Top of DATA
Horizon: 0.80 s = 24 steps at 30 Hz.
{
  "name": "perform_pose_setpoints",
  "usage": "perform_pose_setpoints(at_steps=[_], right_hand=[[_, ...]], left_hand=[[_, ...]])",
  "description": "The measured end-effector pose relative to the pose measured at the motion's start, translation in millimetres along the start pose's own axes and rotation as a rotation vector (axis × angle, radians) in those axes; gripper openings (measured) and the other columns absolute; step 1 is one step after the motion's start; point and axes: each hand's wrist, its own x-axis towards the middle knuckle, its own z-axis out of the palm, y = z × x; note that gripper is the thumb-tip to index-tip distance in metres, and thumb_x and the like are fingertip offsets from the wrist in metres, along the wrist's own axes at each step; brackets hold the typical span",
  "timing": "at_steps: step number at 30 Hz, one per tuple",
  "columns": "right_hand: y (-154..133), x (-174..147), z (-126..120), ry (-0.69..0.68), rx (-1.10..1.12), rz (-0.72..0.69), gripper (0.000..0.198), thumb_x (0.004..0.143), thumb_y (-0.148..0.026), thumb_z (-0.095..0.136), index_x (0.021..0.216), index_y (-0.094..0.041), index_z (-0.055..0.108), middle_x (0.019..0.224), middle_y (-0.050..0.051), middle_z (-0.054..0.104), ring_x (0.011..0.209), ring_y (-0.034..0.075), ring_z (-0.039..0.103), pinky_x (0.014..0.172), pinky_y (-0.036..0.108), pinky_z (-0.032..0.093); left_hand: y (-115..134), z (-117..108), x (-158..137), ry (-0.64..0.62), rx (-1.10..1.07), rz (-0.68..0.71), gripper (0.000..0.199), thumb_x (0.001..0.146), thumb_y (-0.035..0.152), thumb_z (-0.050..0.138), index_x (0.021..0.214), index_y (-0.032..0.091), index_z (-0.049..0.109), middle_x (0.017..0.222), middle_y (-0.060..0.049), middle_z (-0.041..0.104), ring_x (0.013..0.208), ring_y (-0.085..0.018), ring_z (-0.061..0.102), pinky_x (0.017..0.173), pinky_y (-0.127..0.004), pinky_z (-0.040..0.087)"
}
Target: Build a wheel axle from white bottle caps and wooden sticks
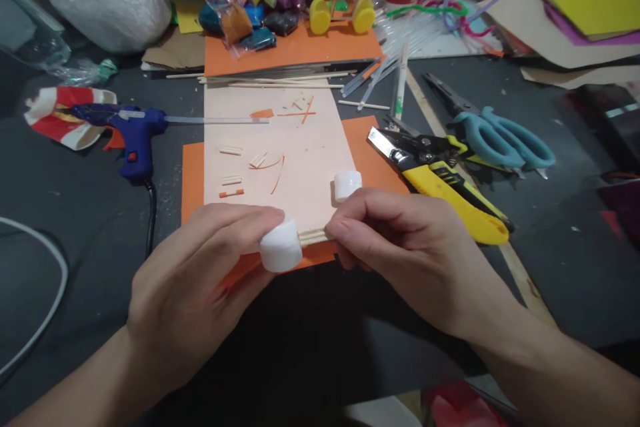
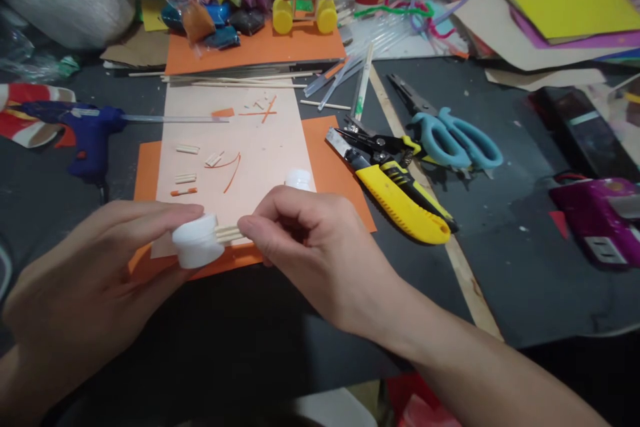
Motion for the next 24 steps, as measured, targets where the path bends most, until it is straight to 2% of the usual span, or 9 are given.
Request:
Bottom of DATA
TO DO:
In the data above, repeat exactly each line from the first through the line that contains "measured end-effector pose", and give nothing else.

RESULT OF THE TASK:
Horizon: 0.80 s = 24 steps at 30 Hz.
{
  "name": "perform_pose_setpoints",
  "usage": "perform_pose_setpoints(at_steps=[_], right_hand=[[_, ...]], left_hand=[[_, ...]])",
  "description": "The measured end-effector pose relative to the pose measured at the motion's start, translation in millimetres along the start pose's own axes and rotation as a rotation vector (axis × angle, radians) in those axes; gripper openings (measured) and the other columns absolute; step 1 is one step after the motion's start; point and axes: each hand's wrist, its own x-axis towards the middle knuckle, its own z-axis out of the palm, y = z × x; note that gripper is the thumb-tip to index-tip distance in metres, and thumb_x and the like are fingertip offsets from the wrist in metres, along the wrist's own axes at each step; brackets hold the typical span",

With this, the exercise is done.